Following the December 2014 incident, Diaz-Gonzales told her husband about both the latest robbery and the earlier extortion scheme. The family decided that Diaz-Gonzales and Sanchez-Diaz should seek refuge in the United States. The two felt compelled to leave Honduras because of the extortion, plus discrimination against those with HIV. They paid $8,500 to guides to help them make the journey.

After two weeks of travel, Diaz-Gonzales and Sanchez-Diaz crossed into the United States near Hidalgo, Texas in March 2015. The two surrendered themselves to authorities because Sanchez-Diaz could no longer walk. They have since been residing in Michigan, where Diaz-Gonzales receives treatment for her HIV. Her treating physician reports that the medications she takes in the United States are more effective than what she took in Honduras and that her health “may be compromised should Mrs. Diaz-Gonzales have to return back to Honduras.”

Diaz-Gonzales and Sanchez-Diaz appeared before an immigration judge in June 2015 and admitted to entering the United States without lawful permission to do so. In October 2015, the two applied for asylum and withholding of removal. At a hearing, both testified about the violence and discrimination in Honduras. The IJ found them to be credible witnesses, but denied their application for failure to meet the legal requirements for asylum and withholding of removal.

Diaz-Gonzales and Sanchez-Diaz appealed to the BIA. The BIA pointed out that the petitioners had failed to establish a nexus between the discrimination and violence in Honduras and membership in a “particular social group” as required by the Immigration and Nationality Act (INA). The mother and daughter now timely petition this court for review of the BIA decision.

II. DISCUSSION

We have jurisdiction under 8 U.S.C. § 1252(a) over appeals of final orders of removal. We review the BIA’s decision as the final agency determination. Al-Ghorbani v. Holder, 585 F.3d 980, 991 (6th Cir. 2009). Conclusions of law are reviewed de novo and findings of fact are reviewed to determine whether they are supported by substantial evidence. Id.

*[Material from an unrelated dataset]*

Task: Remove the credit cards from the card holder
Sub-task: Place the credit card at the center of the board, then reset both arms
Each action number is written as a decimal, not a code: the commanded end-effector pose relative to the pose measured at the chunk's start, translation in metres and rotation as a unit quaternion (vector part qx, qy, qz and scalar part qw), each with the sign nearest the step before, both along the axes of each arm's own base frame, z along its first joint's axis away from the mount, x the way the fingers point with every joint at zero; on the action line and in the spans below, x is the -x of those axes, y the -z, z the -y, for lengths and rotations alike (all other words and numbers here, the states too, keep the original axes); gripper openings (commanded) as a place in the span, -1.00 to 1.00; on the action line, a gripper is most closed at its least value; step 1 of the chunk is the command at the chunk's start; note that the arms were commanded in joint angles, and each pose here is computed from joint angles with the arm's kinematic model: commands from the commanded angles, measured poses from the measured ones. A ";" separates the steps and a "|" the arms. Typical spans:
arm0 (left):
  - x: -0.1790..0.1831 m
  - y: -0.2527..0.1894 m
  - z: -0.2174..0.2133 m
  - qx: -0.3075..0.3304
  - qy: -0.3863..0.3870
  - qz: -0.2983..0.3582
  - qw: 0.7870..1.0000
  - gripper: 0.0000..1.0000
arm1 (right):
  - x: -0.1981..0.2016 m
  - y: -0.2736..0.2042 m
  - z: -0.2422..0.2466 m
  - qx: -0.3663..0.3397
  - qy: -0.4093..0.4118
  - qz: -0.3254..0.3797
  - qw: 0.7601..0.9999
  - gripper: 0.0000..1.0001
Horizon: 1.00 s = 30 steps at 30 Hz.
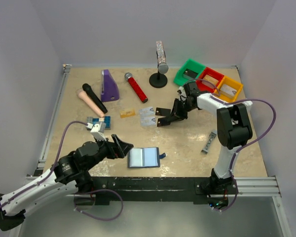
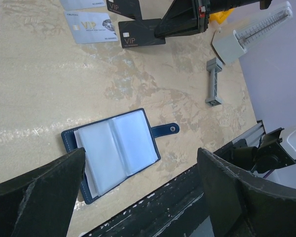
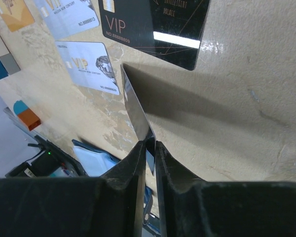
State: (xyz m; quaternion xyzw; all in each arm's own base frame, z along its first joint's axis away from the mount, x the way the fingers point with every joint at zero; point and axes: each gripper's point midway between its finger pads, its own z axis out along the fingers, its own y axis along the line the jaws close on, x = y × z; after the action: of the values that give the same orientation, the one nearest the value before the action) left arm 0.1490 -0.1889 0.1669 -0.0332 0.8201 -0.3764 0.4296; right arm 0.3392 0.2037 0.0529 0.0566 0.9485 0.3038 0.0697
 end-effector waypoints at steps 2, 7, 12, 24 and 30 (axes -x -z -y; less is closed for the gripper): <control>-0.001 -0.004 0.006 0.005 0.011 0.011 1.000 1.00 | -0.010 -0.007 0.005 0.011 0.005 0.014 1.000 -0.53; -0.001 -0.006 0.006 0.004 0.012 0.014 1.000 1.00 | -0.012 -0.016 0.014 0.018 0.023 0.025 0.999 -0.19; -0.001 -0.005 0.003 0.002 0.006 0.011 1.000 1.00 | -0.017 -0.049 0.031 0.012 0.062 0.068 0.996 0.01; -0.007 0.026 -0.047 -0.078 -0.128 -0.078 0.986 1.00 | 0.095 -0.106 0.005 0.073 -0.039 0.294 0.952 0.08; -0.001 0.040 -0.051 -0.079 -0.136 -0.099 0.983 1.00 | 0.149 -0.089 0.014 0.078 -0.043 0.338 0.937 0.09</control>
State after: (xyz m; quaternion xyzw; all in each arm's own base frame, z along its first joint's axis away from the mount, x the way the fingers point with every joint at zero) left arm 0.1508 -0.1463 0.1269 -0.1191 0.8763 -0.2499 0.3944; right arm 0.1957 0.2089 0.1493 -0.1135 0.8957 0.2817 0.3247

*253 For the court to grant relief through either asylum or withholding of removal, petitioners must show that they are “refugees.” 8 U.S.C. § 1158(b)(1)(B)© (“burden of proof is on the applicant to establish that the applicant is a refugee” for asylum); id. § 1231(b)(3)(G) (incorporating similar showing for withholding of removal). The INA defines a refugee as someone “who is unable or unwilling to return to [his or her native country] ... because of persecution or a well-founded fear of persecution on account of race, religion, nationality, membership in a particular social group, or political opinion.” Id. § 1101(a)(42)(A). “Persecution entails punishment or the infliction of suffering or harm, but harassment or discrimination without more does not rise to the level of persecution.” Ali v. Ashcroft, 366 F.3d 407, 410 (6th Cir. 2004) (quoting Mikhailevitch v. INS, 146 F.3d 384, 389-90 (6th Cir. 1998)). A particular social group is “a group of persons all of whom share a common immutable ... [and] fundamental characteristic that either cannot be changed or should not be required to be changed because it is fundamental to the members’ individual identities or consciences.” Khozhaynova v. Holder, 641 F.3d 187, 195 (6th Cir. 2011) (quoting Lugovyj v. Holder, 353 Fed.Appx. 8, 10 (6th Cir. 2009)).